# Downtime 3/8/2011



## Drew (Jan 23, 2006)

Sorry about the 3.5 hours of downtime everyone.

I started off repairing some minor table issues and ended up causing more problems.

Let me know if you notice any problems


----------



## Kennnie (Oct 21, 2010)

will do


----------



## Drew (Jan 23, 2006)

Thanks!

Also, as a reminder, you can always drop me an email at [email protected] if you can't access the site or are experience any issues that stop you from being able to post or use the contact form


----------



## millenniumman75 (Feb 4, 2005)

I thought something was up this morning.


----------



## Duke of Prunes (Jul 20, 2009)

I had my finger on F5 for 2 hours.

"Connection refused" _ad infinitum_


----------



## Monroee (Aug 26, 2009)

Yeah, it just happened. I clicked refresh and it said the site domain didn't exist.

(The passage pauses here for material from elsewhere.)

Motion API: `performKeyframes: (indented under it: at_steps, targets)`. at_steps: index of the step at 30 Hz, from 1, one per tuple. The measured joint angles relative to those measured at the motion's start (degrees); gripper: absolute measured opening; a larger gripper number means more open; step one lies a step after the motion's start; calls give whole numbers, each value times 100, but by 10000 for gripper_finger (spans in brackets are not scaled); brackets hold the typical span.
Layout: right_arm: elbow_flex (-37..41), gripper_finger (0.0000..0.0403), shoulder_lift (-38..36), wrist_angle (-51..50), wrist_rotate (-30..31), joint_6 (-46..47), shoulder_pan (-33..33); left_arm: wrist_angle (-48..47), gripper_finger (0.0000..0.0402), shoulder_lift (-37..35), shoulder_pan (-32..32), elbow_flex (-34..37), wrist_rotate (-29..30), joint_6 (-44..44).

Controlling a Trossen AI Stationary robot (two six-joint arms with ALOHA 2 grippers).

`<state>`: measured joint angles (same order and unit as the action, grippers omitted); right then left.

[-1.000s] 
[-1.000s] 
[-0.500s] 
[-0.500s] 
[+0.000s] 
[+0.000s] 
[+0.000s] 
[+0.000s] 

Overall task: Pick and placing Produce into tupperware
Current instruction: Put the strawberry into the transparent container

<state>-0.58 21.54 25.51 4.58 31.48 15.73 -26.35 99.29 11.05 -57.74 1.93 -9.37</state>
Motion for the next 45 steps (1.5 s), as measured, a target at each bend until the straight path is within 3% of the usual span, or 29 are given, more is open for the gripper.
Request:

You have no idea how much I panicked for those five minutes.


----------



## Drew (Jan 23, 2006)

Sorry about that guys. We had to switch IP addresses of the server and it can be a longer delay depending on your Internet Service Provider.


----------



## Drew (Jan 23, 2006)

need2bnormal said:


> :um


Hold down Shift and press your browsers refresh button. It should be coming up now.


----------



## Drew (Jan 23, 2006)

need2bnormal said:


> It did now , it just goes to the error page well searching on forums now ...:blank ... It seems to be working now at the moment but was not about a bit ago , think you where still working on it then.

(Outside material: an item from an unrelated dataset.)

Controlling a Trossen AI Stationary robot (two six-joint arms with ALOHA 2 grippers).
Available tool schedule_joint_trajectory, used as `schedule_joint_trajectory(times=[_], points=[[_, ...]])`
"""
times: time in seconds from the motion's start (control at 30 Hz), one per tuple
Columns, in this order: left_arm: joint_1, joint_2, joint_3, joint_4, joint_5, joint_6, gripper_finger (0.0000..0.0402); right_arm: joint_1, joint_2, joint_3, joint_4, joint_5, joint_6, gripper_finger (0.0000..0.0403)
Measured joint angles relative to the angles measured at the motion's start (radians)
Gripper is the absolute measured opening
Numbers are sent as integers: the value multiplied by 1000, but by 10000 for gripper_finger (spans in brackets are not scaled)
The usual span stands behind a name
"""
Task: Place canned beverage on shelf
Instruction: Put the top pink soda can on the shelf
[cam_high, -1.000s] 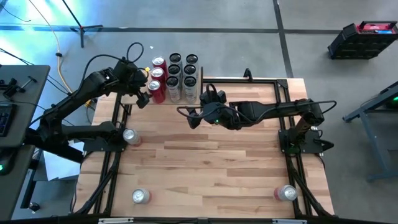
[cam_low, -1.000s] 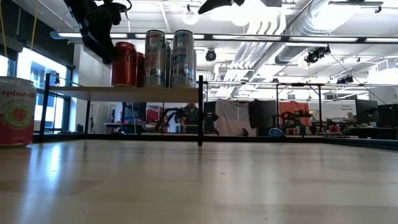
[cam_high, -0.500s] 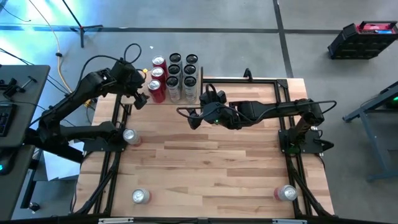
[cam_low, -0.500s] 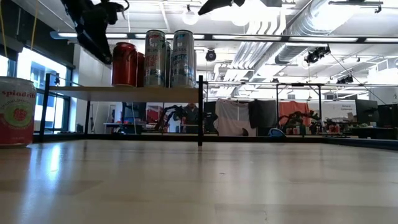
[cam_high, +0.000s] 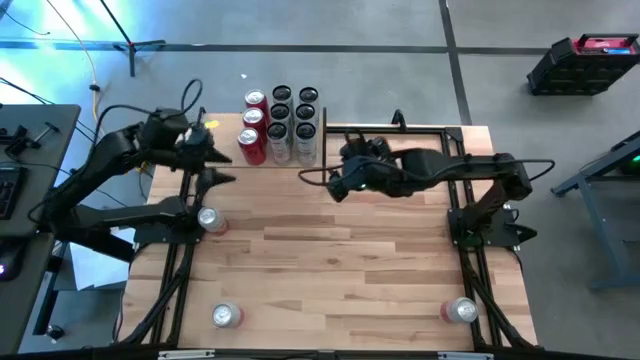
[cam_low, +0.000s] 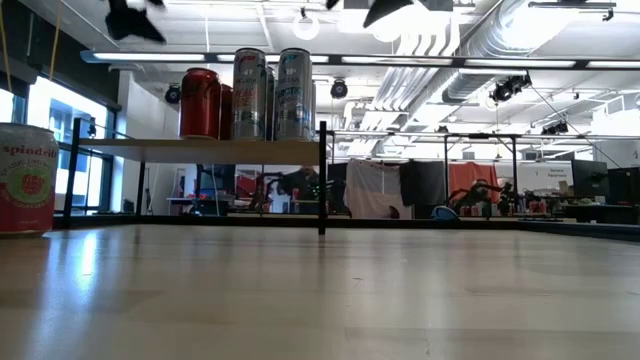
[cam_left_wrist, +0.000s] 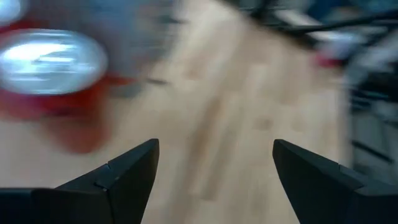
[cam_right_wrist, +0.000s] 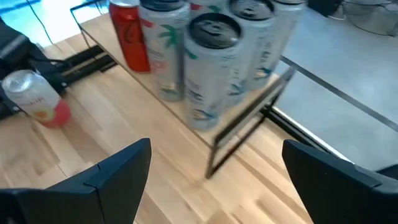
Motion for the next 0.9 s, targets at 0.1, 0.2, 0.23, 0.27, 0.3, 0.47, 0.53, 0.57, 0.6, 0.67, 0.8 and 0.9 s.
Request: schedule_joint_trajectory(times=[0.1, 0.2, 0.23, 0.27, 0.3, 0.47, 0.53, 0.57, 0.6, 0.67, 0.8, 0.9], points=[[-79, -40, 0, 40, 68, -102, 303, -9, -30, 0, -46, -3, -12, 348], [-173, -66, 0, 105, 47, -235, 303, -14, -48, 0, -61, -7, -45, 348], [-203, -69, 0, 134, 39, -273, 303, -17, -48, 0, -59, -9, -60, 348], [-233, -70, 1, 163, 30, -310, 303, -18, -46, 0, -61, -14, -74, 348], [-262, -69, 1, 188, 14, -345, 303, -18, -45, -1, -62, -26, -85, 348], [-422, 21, 2, 274, -85, -468, 303, -17, -38, -1, -78, -126, -157, 348], [-485, 76, 2, 284, -103, -505, 303, -6, -38, -1, -111, -162, -173, 348], [-513, 104, 1, 275, -107, -523, 303, 0, -39, -1, -130, -177, -175, 348], [-540, 129, 1, 261, -108, -544, 303, 9, -42, -1, -153, -189, -176, 348], [-595, 173, 1, 224, -108, -589, 303, 28, -46, -1, -197, -197, -177, 348], [-702, 244, 0, 81, -97, -689, 303, 65, -58, -1, -281, -182, -149, 348], [-780, 269, 15, -25, -94, -762, 303, 95, -64, -1, -330, -172, -91, 348]])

Can you post here/PM me what you were searching for so I can test it? If you're not comfortable sharing, no worries!


----------



## Drew (Jan 23, 2006)

need2bnormal said:


> Oh and this is anther problem please look into
> 
> Thread started by you > edit > *advance settings* > save
> 
> ...


Yeah, we are hoping to be able to address this issue soon


----------